### Requirement
Starting at the line containing "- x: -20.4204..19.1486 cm" and ending at the line containing "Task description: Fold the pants", print every line of the material below exactly, both ends included, and stop there.
○ ○ ○
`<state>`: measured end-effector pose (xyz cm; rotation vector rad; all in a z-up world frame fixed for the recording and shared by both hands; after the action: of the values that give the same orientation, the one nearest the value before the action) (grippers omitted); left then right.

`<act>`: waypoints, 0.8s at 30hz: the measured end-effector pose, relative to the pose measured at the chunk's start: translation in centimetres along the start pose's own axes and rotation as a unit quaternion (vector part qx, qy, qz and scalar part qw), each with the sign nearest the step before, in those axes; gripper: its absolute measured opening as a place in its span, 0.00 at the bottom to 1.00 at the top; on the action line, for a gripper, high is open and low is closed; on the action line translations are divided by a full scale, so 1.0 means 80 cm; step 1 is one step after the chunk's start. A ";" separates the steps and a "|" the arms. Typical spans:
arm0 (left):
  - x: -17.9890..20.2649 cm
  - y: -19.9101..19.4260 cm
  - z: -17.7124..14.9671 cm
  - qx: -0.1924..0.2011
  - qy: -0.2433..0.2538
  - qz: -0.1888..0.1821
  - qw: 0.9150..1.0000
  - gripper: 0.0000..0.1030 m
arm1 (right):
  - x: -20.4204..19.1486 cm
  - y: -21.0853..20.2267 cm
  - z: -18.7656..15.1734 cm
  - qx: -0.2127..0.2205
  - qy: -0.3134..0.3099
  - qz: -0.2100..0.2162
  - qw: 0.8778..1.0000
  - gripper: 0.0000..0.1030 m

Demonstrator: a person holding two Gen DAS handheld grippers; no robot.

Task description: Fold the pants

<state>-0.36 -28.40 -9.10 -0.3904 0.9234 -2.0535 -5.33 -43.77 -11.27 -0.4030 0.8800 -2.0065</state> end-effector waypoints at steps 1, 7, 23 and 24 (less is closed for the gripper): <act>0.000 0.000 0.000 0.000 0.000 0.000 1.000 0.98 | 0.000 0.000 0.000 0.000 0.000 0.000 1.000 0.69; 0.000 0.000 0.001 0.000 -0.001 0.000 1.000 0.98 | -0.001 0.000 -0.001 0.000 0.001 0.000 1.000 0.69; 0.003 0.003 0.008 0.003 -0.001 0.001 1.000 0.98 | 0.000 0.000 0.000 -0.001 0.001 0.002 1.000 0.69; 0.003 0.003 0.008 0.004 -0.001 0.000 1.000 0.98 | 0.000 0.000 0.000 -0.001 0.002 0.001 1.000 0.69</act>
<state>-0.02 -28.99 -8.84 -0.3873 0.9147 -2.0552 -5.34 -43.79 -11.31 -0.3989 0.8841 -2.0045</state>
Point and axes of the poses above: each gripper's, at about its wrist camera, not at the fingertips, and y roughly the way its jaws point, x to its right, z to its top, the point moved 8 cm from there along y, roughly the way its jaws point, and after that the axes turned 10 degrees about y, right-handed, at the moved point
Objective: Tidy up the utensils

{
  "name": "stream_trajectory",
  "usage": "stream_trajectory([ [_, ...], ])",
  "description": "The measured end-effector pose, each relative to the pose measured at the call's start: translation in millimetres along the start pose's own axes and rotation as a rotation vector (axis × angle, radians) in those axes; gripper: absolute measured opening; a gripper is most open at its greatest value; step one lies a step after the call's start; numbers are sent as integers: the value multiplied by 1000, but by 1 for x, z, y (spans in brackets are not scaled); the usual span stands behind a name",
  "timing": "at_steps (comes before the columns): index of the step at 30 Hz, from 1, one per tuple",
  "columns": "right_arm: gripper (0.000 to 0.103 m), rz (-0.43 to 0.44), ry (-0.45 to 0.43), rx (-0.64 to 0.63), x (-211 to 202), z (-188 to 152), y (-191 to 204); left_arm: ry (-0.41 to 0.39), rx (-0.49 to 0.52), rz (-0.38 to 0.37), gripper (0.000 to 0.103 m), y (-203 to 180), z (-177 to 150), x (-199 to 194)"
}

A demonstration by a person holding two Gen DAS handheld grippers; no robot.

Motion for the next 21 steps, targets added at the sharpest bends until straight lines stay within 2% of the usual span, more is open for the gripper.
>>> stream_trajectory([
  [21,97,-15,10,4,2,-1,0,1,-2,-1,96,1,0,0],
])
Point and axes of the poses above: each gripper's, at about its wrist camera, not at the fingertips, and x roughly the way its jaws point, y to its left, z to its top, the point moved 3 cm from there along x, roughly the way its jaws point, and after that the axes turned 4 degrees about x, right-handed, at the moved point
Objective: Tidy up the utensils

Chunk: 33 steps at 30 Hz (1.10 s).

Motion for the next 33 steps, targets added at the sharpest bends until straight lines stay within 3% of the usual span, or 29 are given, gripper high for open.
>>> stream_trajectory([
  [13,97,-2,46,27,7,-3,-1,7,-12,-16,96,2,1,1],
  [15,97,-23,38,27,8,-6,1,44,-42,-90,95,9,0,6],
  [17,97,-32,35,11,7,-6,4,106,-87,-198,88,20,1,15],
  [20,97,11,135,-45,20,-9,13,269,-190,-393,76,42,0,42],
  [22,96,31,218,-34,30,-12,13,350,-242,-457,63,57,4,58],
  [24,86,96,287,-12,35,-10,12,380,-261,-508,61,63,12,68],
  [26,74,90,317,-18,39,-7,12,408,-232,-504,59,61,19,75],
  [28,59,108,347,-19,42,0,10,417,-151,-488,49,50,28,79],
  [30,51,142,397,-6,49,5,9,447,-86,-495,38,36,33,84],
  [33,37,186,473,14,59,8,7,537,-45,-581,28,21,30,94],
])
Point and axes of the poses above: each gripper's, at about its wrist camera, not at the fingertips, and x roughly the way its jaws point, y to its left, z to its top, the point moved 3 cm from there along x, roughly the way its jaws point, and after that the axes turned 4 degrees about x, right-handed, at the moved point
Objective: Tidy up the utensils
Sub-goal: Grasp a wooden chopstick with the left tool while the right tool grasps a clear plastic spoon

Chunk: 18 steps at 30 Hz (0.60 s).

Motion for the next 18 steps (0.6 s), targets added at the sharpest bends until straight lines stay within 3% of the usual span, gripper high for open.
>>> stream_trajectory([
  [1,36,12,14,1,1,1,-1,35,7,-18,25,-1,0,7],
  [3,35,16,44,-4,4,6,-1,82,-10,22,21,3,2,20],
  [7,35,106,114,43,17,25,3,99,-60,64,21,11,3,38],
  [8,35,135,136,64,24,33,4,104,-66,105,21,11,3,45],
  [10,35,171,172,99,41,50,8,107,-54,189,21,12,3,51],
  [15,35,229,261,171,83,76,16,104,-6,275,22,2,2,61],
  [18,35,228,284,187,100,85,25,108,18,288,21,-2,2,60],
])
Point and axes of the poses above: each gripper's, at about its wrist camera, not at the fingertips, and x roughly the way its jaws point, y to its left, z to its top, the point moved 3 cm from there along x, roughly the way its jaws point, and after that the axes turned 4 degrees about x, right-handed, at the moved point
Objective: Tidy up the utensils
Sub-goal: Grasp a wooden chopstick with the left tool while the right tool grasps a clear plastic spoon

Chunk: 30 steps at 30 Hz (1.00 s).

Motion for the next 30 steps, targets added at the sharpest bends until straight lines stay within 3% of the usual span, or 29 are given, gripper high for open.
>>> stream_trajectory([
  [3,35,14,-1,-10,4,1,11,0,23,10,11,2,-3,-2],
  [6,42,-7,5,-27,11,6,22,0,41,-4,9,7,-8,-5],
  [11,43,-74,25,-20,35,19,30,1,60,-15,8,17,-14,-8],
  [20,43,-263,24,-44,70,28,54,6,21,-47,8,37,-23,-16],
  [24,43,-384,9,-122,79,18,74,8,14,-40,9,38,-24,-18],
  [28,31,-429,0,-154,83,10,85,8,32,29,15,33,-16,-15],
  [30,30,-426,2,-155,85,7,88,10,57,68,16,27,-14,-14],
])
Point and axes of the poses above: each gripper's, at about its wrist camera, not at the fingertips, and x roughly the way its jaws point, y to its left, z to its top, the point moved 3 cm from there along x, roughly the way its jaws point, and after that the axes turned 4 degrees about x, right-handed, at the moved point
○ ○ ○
### Result of this task
  - x: -20.4204..19.1486 cm
  - y: -21.0853..20.2267 cm
  - z: -18.7656..15.1734 cm
  - qx: -0.2127..0.2205
  - qy: -0.3134..0.3099
  - qz: -0.2100..0.2162
  - qw: 0.8778..1.0000
  - gripper: 0.0000..0.1030 m

Demonstrator: a person holding two Gen DAS handheld grippers; no robot.

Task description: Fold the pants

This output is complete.